Girl with a Pearl Earring, made even more famous by Tracy Chevalier’s fictionalised account of the girl in her novel and the film adaptation starring Scarlett Johansson, is likely to be a portrait of Maria and Pieter’s daughter, Magdalena. She would have been 12 in the autumn of 1667, and assuming that she was a Collegiant like her parents, she would have solemnised her commitment to Christ at that age. The picture shows her marking that by dressing as Mary Magdalene, turning, with such depth of feeling, to Jesus Christ.

Previously unheralded aspects of Vermeer’s work suddenly become clear once its religious or spiritual aspect is properly understood. Many of his pictures were conceived and painted in pairs, a fact not previously noted (and further obscured by the titles under which they are known, all of which are modern inventions and deeply misleading).

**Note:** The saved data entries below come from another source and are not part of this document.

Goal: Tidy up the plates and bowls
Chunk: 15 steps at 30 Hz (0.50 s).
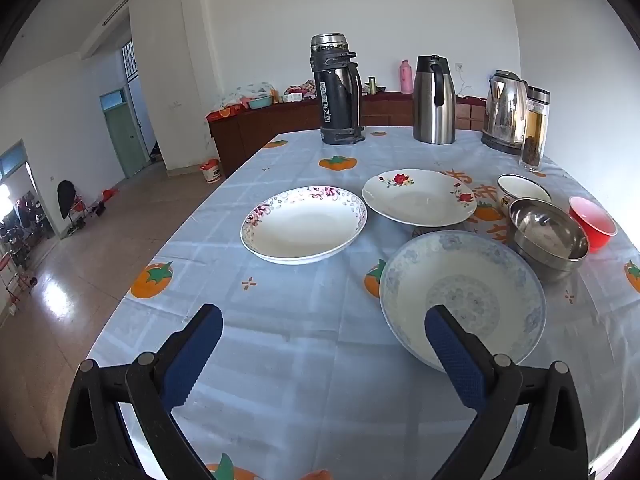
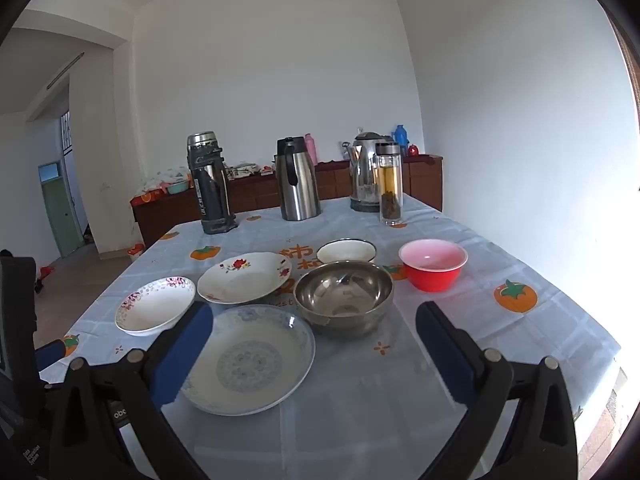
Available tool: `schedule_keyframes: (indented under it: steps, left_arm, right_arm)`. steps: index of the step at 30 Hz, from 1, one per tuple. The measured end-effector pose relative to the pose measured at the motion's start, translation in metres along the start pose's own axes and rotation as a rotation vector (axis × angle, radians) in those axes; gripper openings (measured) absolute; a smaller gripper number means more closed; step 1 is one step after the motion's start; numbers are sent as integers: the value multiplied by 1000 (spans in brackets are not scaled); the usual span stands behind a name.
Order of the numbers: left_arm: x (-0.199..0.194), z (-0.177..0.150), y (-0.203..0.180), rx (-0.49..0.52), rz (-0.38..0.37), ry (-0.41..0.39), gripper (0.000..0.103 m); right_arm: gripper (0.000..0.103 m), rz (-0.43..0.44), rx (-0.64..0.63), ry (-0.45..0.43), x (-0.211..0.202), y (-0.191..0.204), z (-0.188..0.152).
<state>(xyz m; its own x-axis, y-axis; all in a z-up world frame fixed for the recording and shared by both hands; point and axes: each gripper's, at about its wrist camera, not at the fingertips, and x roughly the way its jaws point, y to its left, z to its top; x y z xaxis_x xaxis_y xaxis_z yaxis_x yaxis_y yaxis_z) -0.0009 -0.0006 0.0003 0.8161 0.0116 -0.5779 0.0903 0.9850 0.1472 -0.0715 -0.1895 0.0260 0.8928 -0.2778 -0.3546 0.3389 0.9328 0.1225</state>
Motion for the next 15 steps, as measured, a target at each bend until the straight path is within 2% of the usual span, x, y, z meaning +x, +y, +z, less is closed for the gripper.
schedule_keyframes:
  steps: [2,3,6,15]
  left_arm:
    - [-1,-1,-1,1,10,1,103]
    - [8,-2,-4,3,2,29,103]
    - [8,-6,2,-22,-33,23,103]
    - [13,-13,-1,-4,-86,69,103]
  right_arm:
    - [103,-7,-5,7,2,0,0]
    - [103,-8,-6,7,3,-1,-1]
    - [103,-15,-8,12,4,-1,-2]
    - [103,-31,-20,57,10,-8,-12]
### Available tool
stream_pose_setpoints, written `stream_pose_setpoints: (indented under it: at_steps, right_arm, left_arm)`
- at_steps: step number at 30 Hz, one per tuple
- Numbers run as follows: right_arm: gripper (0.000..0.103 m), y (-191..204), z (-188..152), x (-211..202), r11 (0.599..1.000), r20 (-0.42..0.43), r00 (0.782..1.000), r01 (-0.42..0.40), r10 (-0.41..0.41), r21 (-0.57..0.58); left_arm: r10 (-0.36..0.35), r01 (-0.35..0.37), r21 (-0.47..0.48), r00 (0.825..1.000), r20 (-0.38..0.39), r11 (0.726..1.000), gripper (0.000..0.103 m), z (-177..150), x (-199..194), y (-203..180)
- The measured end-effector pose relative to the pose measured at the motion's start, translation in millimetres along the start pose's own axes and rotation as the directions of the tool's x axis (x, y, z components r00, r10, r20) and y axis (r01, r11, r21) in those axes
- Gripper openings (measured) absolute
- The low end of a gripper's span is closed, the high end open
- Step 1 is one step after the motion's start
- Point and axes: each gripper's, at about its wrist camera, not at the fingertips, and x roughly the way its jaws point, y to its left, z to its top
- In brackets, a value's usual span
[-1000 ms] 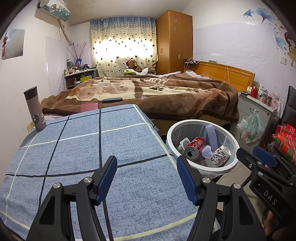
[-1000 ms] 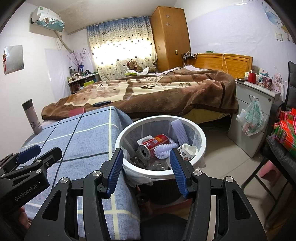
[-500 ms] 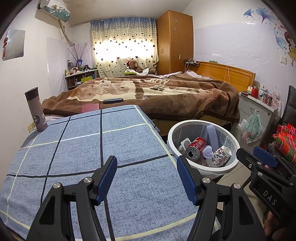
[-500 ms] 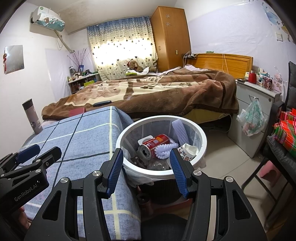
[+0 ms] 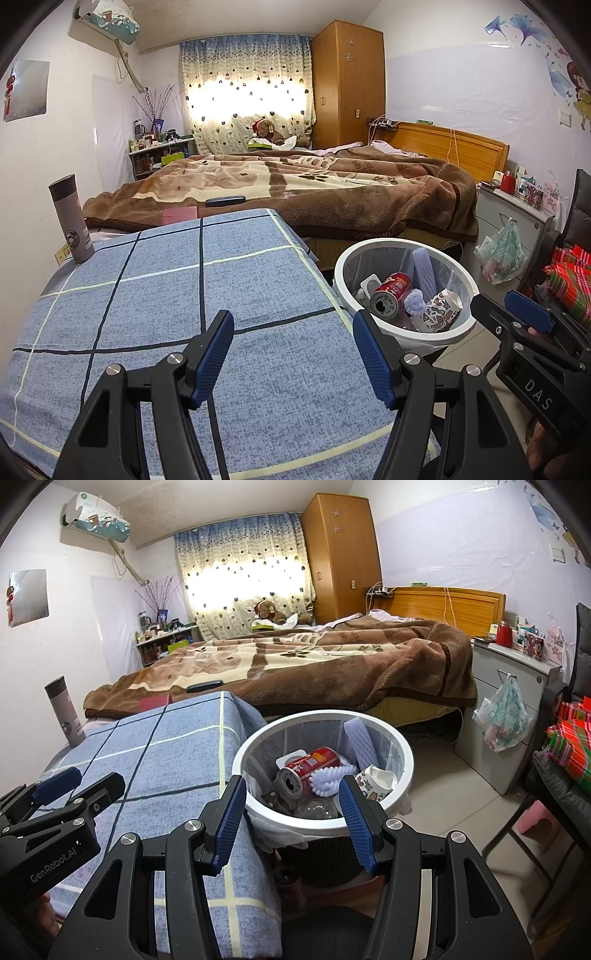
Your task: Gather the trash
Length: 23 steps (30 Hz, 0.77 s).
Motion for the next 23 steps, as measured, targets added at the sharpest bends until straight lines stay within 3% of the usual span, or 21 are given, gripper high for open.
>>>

For example, the so-called The Concert and so-called The Music Lesson, the former stolen from Boston some years ago, the latter now in the Royal Collection, are companion pictures that were designed to hang side by side: what they show us across two canvases is Maria’s very own group of Collegiants making music as they did at the end of their meetings, thereby not only demonstrating the harmony of their little group but presenting us with a microcosm of the world at peace, as it might be if all learnt the lesson of mutual tolerance.

Likewise, The Milkmaid in the Rijksmuseum and Woman Holding a Balance in Washington’s National Gallery of Art, treated by all modern writers on Vermeer as if they were separate pictures, were unquestionably created as a pair. Painted to the same scale as one another, each shows a woman weighing or measuring, illuminated by an identically orientated window, and standing against a wall into which the same nail has been hammered in the same place.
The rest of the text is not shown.